Hacker News new | ask | show | jobs
by mehwoot 3546 days ago
Even for a simple app that it'd take me 20 - 30 hours

If your entire job is doing small apps that take a week of work, these tools are not much better than the previous generation (personally I'd use Rails but that's just one generation on from PHP/MySQL). Especially when you add in the cost of non uniformity if you let everyone choose their own slightly different flavour of the innumerable javascript tools available.

But as part of a team that has migrated a 5 year old codebase from Rails to React in the last year, whilst I was skeptical at first, React has been an absolute godsend. Everything we build now is so much more modular and much closer to how non tech people view our website (and so how they ask for features), which makes it easier to develop. React isn't designed to help "I need to build this 20 hour website quicker".

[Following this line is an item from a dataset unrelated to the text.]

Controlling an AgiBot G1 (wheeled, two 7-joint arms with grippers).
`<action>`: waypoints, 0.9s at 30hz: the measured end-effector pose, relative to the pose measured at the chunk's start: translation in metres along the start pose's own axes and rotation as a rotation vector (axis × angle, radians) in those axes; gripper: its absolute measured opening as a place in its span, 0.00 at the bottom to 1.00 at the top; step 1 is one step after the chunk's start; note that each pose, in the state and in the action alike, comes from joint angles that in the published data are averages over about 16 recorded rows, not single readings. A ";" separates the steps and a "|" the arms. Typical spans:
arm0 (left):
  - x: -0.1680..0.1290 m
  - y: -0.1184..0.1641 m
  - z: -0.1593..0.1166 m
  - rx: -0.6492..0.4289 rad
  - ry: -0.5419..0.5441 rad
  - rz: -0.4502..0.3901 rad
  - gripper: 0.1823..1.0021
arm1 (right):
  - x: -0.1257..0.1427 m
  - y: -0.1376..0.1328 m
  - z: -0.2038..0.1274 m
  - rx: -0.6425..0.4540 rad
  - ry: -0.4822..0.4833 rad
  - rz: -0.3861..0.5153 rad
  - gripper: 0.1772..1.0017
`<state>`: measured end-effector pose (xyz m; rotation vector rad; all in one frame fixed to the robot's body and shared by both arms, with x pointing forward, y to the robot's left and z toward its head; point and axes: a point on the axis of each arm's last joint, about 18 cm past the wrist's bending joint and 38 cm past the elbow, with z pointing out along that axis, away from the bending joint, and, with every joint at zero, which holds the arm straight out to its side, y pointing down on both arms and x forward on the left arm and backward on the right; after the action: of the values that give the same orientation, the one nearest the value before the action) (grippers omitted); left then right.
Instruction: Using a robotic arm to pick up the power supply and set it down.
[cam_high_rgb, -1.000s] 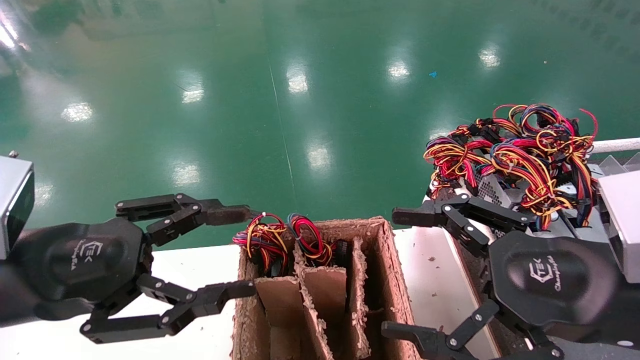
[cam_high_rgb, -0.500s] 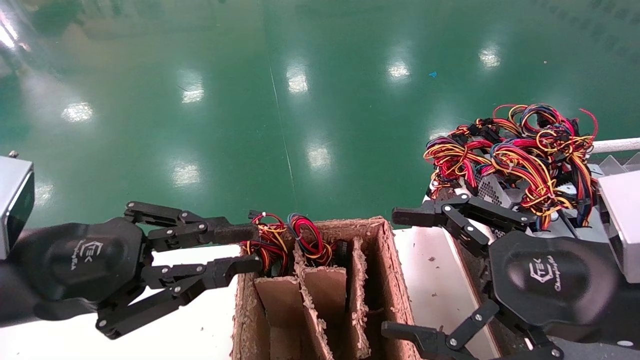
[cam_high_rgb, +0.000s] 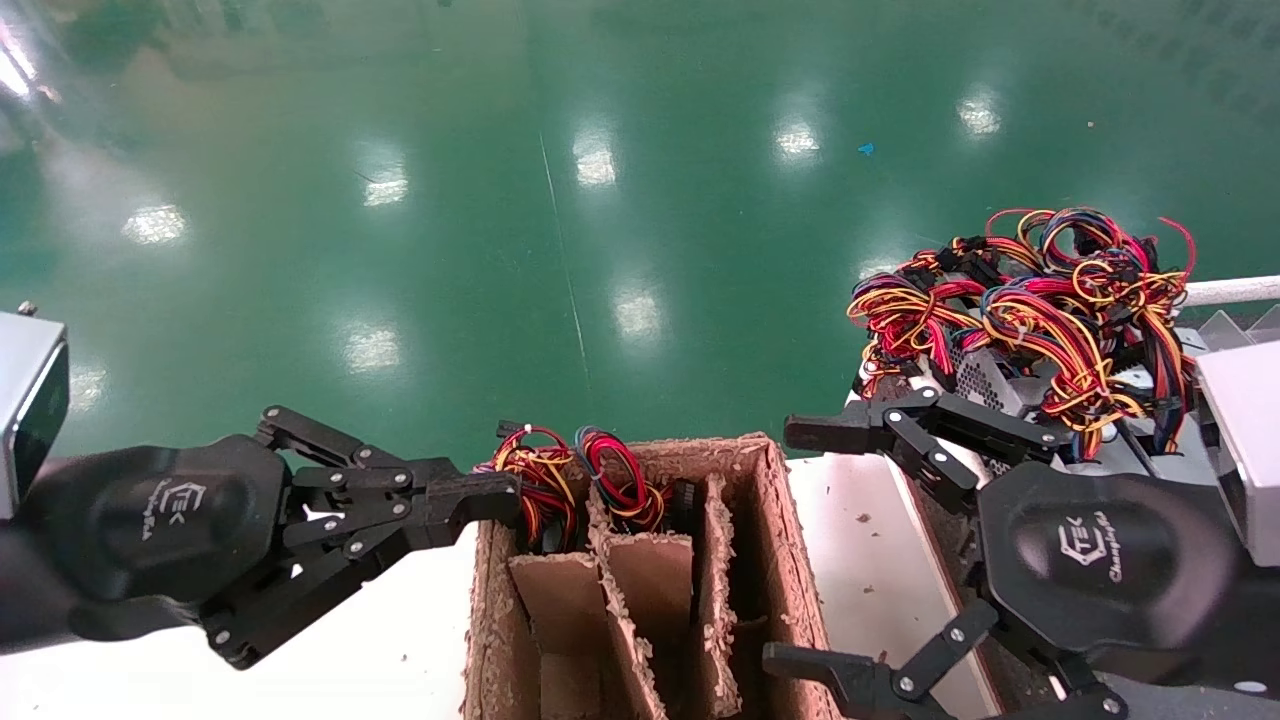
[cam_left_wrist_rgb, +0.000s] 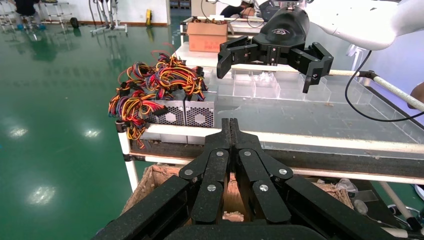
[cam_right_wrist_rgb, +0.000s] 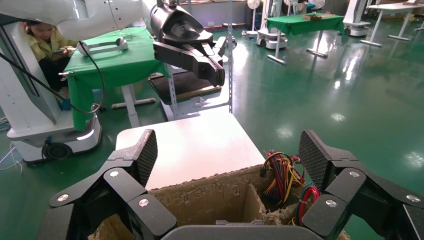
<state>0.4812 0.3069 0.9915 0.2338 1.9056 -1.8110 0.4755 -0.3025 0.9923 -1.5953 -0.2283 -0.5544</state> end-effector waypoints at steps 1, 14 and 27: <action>0.000 0.000 0.000 0.000 0.000 0.000 0.06 | 0.000 0.000 0.000 0.000 0.000 0.000 1.00; 0.000 0.000 0.000 0.000 0.000 0.000 0.07 | 0.018 0.020 0.005 -0.051 0.057 0.025 1.00; 0.000 0.000 0.000 0.000 0.000 0.000 0.30 | 0.066 0.072 0.036 -0.203 0.124 0.071 1.00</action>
<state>0.4812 0.3069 0.9915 0.2339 1.9056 -1.8111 0.5736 -0.2874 0.9605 -1.7507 -0.0224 -0.6341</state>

I think the problem is mostly cargo culting. Smart and outspoken developers use these tools, but they're also the ones dealing with complex problems at their jobs, not everybody needs to solve the problems they are solving. And "Honestly Rails is good enough for this app" doesn't make for a very sexy meetup presentation.

3 comments

> migrated a 5 year old codebase from Rails to React

This statement doesn't make sense to me, and is one of the points of the article. React is a view layer. That's it. So you wouldn't migrate from Rails to React. You'd migrate Rails to React + Relay + Webpack + etc. On top of all of that you then have to decide if you're sticking with Rails for your API or if you're switching over your entire back end as well. The decision debt is just insane, and given how often these things change, that debt never goes away.

It makes sense to me. The previous generations had pages that had more rendering on the server and "forms." Now, it's single page applications hitting REST end points.

So before, you had complex models, tightly bound back-end controllers, sending data to a view.

Now, you have simpler APIs on the server, you arrange and manage the data in the browser, getting more data as needed.

Rails is perfectly well suited to serve an API. In fact I believe it was the first to define off the shelf RESTful conventions for an entire controller and all verbs by default back ~2007 if I recall.

http://edgeguides.rubyonrails.org/api_app.html

Actually, Rails 5 implements an API mode so you can spin up a new app with only API-level conventions that runs on less memory and just serves JSON. You can add on the standard Postgres DB and Boom! "You just made Rails great again"
Right, that's what I linked to ;)
Oh, I didn't click that... Derp!
Sorry, I'm confused: what do you mean by "migrated a 5 year old codebase from Rails to React"? What are you using as your backend?
Just one of the many ways that modern Javascript baffles me - people pretend the client and server are equivalent.
The more technical details you include the more people pick up and discuss minute technical details instead of the point of what I was trying to say, which is that my experience with a large codebase was these modern javascript tools have solved a lot of problems we had.

If you want all the gory details here they are: it was a Rails 3 app using Postgres and Elasticsearch that we migrated to React + node.js + webpack + babel, elastic search as the data store and using Keystone.js for backend data manipulation (which uses mongodb). Rails was indexing its data in Elasticsearch already so we could start serving data through node.js immediately without having to migrate all the data backend, which is being slowly moved to keystone.js.

You can still render placeholders from the server and fill these in with React
Maybe they hardcoded the data in the views. Might be the cool way to do it soon enough.
Sorry I should have clarified. React + node.js. We need the option of HTML being sent to clients so React + Rails wasn't an option
What did you you use for the backend?